● **Assigned task**
Copy exactly the lines of the data below that run from the line holding "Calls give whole" through the line holding "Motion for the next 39", both ends included.

● **Dataset content**
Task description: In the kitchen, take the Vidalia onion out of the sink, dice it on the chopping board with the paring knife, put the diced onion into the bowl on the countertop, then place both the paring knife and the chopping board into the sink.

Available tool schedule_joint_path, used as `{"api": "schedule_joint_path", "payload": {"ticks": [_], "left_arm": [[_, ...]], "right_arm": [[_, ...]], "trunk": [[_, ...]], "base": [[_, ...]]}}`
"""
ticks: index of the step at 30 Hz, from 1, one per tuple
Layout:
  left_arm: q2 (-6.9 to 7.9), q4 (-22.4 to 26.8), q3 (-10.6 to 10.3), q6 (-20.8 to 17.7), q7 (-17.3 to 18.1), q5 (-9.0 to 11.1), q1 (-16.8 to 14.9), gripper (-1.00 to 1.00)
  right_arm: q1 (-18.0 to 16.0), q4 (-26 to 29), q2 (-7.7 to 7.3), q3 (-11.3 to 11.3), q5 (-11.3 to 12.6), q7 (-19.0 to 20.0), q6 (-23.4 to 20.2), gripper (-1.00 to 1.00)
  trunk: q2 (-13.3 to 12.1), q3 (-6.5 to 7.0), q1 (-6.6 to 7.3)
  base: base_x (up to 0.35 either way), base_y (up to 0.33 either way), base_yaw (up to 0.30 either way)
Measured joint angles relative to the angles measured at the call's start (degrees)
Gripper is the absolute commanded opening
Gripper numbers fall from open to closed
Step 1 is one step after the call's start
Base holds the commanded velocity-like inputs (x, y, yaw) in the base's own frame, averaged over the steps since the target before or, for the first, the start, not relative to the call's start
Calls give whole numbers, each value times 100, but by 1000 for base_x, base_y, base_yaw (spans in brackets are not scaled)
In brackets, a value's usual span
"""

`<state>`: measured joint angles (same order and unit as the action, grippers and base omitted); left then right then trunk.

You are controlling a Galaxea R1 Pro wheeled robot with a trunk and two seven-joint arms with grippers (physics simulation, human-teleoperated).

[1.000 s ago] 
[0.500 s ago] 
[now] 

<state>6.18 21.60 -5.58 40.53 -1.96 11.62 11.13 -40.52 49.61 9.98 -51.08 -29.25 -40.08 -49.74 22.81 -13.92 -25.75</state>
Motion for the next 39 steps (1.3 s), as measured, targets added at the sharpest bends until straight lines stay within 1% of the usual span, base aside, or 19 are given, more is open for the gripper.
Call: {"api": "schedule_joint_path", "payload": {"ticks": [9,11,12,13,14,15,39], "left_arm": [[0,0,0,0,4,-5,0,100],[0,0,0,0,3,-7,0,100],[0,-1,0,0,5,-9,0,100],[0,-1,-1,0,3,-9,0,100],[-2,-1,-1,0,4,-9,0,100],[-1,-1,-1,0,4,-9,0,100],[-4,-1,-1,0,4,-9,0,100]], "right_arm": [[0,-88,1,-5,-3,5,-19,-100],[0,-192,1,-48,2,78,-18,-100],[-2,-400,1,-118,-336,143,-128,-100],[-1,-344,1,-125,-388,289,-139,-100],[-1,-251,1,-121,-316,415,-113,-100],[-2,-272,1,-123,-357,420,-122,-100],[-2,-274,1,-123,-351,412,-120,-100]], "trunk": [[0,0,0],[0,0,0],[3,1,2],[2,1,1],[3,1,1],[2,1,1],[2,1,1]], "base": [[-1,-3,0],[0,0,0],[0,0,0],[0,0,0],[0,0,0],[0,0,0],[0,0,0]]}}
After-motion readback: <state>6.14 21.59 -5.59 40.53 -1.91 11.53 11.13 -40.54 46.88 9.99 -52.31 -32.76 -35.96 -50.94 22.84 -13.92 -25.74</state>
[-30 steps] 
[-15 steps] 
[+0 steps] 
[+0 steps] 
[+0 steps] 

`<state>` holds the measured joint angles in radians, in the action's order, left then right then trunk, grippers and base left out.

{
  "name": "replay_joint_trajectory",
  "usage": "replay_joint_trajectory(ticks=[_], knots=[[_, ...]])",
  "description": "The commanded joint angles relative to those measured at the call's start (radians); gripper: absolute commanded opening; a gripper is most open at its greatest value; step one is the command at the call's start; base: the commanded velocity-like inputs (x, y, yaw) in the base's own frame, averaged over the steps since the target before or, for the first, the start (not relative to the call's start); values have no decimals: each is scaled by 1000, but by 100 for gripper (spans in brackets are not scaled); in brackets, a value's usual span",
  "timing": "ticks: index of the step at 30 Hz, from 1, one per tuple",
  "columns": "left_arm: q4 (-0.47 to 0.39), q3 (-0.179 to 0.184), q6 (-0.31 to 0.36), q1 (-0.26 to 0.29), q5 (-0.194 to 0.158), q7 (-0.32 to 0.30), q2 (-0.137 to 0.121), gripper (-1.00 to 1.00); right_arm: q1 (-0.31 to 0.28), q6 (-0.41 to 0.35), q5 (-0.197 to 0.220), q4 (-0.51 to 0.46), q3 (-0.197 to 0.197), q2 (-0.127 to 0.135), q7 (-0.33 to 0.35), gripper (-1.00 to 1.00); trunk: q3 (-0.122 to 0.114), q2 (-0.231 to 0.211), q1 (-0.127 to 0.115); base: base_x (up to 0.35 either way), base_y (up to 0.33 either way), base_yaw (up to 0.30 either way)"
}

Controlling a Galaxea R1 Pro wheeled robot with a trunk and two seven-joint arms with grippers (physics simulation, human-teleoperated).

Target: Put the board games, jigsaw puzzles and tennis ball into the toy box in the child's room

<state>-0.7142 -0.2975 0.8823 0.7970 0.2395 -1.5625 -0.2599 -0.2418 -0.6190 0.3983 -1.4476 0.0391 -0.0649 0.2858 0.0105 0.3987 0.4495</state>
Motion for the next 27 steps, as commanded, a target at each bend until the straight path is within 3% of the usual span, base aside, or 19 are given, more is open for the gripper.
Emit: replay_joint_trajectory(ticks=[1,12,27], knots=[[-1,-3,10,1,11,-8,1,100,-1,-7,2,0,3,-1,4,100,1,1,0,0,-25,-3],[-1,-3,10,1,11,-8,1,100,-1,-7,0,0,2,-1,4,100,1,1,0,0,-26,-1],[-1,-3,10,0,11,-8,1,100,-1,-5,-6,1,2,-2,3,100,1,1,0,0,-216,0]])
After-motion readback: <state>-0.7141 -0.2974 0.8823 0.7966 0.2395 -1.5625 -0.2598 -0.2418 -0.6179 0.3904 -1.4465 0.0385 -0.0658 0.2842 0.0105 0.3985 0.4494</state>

● **Exercise result**
Calls give whole numbers, each value times 100, but by 1000 for base_x, base_y, base_yaw (spans in brackets are not scaled)
In brackets, a value's usual span
"""

`<state>`: measured joint angles (same order and unit as the action, grippers and base omitted); left then right then trunk.

You are controlling a Galaxea R1 Pro wheeled robot with a trunk and two seven-joint arms with grippers (physics simulation, human-teleoperated).

[1.000 s ago] 
[0.500 s ago] 
[now] 

<state>6.18 21.60 -5.58 40.53 -1.96 11.62 11.13 -40.52 49.61 9.98 -51.08 -29.25 -40.08 -49.74 22.81 -13.92 -25.75</state>
Motion for the next 39 steps (1.3 s), as measured, targets added at the sharpest bends until straight lines stay within 1% of the usual span, base aside, or 19 are given, more is open for the gripper.

Nothing else remains to be done in this exercise.